I read your post and it brought back so many memories, very strongly, for me.  I want to encourage you that things will improve - maybe slowly and in fits and starts, but it will get better.  I am about your age (now 42, but 37 when I had surgery and GK) and am a working mother, whose income and benefits were/are very important to my family (definitely adds to the stress of the return to work).  I know how difficult it can be to return to work when people, even the most well-meaning, do not understand, and cannot possibly do so and there are a million other pressures around you.

Also, steroids magnify everything in a way I would never have thought possible.  Are you done with your taper?  That's when I noticed things begin to turn around, although I know everyone is different (probably one of the biggest lessons this whole experience taught me).

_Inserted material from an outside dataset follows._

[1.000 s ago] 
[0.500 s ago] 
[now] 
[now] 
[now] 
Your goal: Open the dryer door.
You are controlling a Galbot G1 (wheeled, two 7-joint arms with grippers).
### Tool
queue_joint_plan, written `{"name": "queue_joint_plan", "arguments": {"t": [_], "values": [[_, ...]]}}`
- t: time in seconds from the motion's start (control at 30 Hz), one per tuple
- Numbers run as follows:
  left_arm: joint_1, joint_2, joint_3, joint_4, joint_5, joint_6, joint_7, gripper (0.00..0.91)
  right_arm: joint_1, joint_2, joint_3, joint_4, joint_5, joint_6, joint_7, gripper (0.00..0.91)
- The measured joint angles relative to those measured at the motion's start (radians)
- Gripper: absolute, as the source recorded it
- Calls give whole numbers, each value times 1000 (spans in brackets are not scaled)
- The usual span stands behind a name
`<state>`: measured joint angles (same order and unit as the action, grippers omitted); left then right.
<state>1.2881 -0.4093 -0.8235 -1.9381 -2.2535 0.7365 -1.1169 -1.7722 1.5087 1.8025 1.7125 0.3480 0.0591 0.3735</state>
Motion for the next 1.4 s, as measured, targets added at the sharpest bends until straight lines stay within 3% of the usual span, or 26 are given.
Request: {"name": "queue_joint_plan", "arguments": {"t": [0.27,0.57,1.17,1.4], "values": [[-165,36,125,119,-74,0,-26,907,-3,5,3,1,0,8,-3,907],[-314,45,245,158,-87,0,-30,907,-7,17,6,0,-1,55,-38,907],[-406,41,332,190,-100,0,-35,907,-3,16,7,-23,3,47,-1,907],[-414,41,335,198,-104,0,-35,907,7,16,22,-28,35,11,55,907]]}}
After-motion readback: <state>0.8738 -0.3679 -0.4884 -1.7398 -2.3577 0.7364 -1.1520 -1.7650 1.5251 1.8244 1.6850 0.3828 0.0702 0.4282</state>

I don't know if you were looking for suggestions, and if not, just ignore, but two thoughts I have in looking back:
1:  My OB/GYN had suggested to me at the time that I try some therapy.  I never did, and am sorry that I didn't.  I think it maybe could have helped, if only for someone to go and cry to.
2:  I found acupuncture to be a real help.  After I finished my final round of Decadron, I felt like I needed some help getting my body back into balance (and I am definitely not into that type of thing).  It was a struggle to find the time, and it cost some $$, but it was worth it to me.  Maybe mostly because it gave me a chunk of time in a dark room by myself.

Please feel free to vent, either via this board, or you can personal message me.  I hope you are finding some peace, although with three kids under 5, that might be a stretch :) :) :)

Hang in there, Jean, things will look up.